SIT!

My 85-year-old Mom whose roof I live under wanted to show me a magazine with the cover story, “The Best Employers to Work For”. I told her, “Well, I work for you and I doubt you made it on the list.” She laughed instead of throwing it at me. Seriously, though, I am privileged to be my Mom’s sidekick.

One morning my Mom was visited by a home health nurse for a follow-up on her progress from hip surgery. I was still in a snooze position when I heard her walk in the door. One of the retirement assets I enjoy is I get up pretty much when I want to. I would have stayed put since she was my Mom’s visitor. However, I decided to get up since it was a little past my normal rise-and-shine moment.

Good news! The nurse was impressed with my Mom’s health stats. In other words, she’s doing VERY good for someone her age. Her vitals were well in the normal range. So that’s the good news!

The bad news was the nurse’s visit was much harder on me and my “Billy” (my nickname for my Autism) than on her. There are times when Billy is quiet as a mouse. And, then there are times when it wakes up like a roaring lion and slaps me in the face. This was one of those times.

I poked my head in to introduce myself because I’ve heard it is a polite thing to do when company comes callin’. The lady had a friendly voice and so I felt okay to make a quick entrance/exit. It went sour when she asked me to join in. I understand her reason for wanting to explain it to us both, but it wasn’t necessary. I could hear every word said since both my Mom and the nurse do not have low voices. Even if I had not been within earshot, I get a thorough briefing from my Mom of her every visit, phone call, and e-mail she receives. My Mom is still of sound mind and doesn’t need an interpreter. I said in a low voice, “Nah!”

The nurse didn’t take “nah” for an answer. She insisted! I felt reduced from a 63-year-old to a 10-year-old. This wouldn’t have been hard IF I didn’t have autism, but I do. Social interaction is like a land minefield to me. Sometimes I step onto a lane mine and this one I did. My “Billy” kicked up a storm inside my head. I did as she asked and sat on the couch. I had an itching to throw a tantrum.
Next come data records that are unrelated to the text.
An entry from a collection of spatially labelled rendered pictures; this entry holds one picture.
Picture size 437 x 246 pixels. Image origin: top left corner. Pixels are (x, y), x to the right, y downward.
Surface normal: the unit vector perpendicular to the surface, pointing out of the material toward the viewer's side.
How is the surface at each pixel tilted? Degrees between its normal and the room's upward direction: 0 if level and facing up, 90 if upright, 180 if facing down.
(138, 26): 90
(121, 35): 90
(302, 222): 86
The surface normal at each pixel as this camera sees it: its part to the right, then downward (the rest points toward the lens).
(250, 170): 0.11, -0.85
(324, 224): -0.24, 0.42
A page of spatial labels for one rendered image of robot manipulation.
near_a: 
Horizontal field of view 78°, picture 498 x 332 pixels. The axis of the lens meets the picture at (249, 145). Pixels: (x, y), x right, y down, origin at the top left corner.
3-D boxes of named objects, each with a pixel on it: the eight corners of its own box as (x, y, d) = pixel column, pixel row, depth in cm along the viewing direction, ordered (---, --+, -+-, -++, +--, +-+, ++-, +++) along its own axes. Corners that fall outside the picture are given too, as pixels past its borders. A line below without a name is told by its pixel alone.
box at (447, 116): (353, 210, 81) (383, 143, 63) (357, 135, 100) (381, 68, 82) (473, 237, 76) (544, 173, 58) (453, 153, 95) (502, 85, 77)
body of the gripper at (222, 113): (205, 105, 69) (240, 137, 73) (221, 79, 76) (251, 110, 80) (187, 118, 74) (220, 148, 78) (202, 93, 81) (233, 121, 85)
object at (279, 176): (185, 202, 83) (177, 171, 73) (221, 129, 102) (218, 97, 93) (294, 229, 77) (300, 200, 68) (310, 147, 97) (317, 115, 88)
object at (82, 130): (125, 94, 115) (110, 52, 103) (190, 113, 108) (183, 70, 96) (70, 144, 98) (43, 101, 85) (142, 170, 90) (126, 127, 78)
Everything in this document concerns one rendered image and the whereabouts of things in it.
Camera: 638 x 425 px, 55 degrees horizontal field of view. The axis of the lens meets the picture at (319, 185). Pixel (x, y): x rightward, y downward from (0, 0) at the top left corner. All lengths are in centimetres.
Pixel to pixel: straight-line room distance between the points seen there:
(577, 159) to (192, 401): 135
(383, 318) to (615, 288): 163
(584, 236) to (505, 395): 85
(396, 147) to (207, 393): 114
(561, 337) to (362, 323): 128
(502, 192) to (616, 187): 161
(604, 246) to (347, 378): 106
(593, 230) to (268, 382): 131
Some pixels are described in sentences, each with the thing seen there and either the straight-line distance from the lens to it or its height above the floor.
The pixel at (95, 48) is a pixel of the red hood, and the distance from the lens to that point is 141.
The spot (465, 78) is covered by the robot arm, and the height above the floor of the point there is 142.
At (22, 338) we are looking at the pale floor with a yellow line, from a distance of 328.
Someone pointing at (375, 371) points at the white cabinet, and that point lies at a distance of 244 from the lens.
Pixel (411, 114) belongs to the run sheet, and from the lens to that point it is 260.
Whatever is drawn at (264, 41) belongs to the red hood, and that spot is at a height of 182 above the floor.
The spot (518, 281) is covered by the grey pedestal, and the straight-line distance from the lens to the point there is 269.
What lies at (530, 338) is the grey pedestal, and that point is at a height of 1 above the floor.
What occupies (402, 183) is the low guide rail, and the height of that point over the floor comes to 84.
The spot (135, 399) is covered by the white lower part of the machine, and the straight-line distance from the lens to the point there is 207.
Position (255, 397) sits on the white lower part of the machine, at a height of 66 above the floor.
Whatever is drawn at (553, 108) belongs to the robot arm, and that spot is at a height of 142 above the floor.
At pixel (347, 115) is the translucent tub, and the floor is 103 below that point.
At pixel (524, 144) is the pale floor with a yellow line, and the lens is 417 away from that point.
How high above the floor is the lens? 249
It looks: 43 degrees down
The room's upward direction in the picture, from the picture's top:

But I knew I had to stay quiet, nod, smile, and, in other words, pretend to be someone who doesn’t have a “Billy”.

She and my Mom hit it off. It’s hard to say who did most of the talking. They both had a good time judging from the smiles and chuckles; theirs, not mine. After her insisting for me to “SIT”, I had nothing else to say to her. I shut down! I wrung my hands to ease the tension as I continued to sit pretty. I wanted to rock but that would have attracted attention and I didn’t want any. The nurse may have thought I was cold and indifferent. I hope not, but I can’t help it if she did. She’s not to blame because she didn’t know about my “Billy”.

That’s the thing. One never knows what someone else lives with or is going through.

She told my Mom some of her life stories. Her medical career was impressive having worked once as a heart transplant nurse at a major hospital. In the course of the conversation, she stated someone told her once that she was too bossy. I didn’t say it, she did. I thought, “NO KIDDING!”

After she left, I went out for a walk in the yard to soothe my “Billy”. A prayer too. And, followed by a four-mile bike ride. That’s my therapy. I tell Billy “let’s forget it ever happened” and Billy says “only in your dreams, my dear!”